◆ Work instruction:
Return every line from the one with "right gripper: (154, 142) to (247, 153)" through the one with "cream canvas tote", inclusive, exactly as it appears below.

[Data excerpts]
───

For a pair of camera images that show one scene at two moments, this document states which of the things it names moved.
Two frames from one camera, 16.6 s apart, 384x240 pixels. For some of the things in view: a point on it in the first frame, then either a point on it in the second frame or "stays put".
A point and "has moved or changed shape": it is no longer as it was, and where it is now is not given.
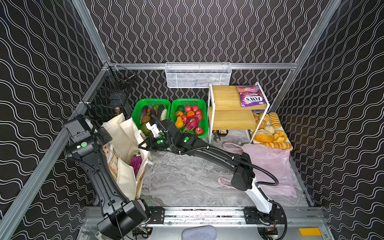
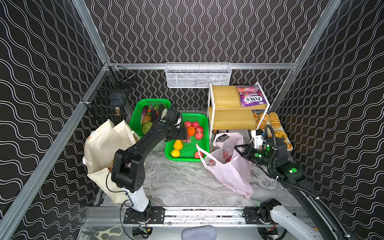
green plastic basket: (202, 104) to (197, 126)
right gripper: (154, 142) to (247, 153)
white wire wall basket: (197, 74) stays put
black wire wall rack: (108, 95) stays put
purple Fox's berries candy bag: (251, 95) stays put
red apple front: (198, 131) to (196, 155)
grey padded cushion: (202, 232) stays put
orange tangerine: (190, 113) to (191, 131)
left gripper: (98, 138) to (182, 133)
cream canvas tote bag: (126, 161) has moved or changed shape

───

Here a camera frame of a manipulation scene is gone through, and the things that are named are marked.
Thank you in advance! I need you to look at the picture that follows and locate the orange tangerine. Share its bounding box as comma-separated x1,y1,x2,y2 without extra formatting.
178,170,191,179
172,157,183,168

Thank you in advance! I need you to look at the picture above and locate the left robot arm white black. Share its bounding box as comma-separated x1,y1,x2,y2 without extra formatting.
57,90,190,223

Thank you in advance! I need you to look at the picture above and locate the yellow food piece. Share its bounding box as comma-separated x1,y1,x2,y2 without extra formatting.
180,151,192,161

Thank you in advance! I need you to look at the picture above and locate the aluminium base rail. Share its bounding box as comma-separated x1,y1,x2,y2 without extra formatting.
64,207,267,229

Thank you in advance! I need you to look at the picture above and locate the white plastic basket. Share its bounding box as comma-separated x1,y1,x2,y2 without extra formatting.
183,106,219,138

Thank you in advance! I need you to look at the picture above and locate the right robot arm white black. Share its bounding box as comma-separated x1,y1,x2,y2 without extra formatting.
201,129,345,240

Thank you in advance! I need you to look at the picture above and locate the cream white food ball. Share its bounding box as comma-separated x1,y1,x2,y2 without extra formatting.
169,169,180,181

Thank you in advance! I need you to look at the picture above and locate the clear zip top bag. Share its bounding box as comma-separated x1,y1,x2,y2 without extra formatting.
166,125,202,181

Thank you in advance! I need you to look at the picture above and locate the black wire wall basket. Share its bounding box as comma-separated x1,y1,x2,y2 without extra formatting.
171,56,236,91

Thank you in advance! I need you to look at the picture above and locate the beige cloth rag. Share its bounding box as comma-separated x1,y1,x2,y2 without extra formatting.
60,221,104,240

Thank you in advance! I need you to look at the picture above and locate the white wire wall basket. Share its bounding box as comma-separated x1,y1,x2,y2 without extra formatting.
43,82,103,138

───

◆ Answer section:
right gripper: (154, 142) to (247, 153)
white wire wall basket: (197, 74) stays put
black wire wall rack: (108, 95) stays put
purple Fox's berries candy bag: (251, 95) stays put
red apple front: (198, 131) to (196, 155)
grey padded cushion: (202, 232) stays put
orange tangerine: (190, 113) to (191, 131)
left gripper: (98, 138) to (182, 133)
cream canvas tote bag: (126, 161) has moved or changed shape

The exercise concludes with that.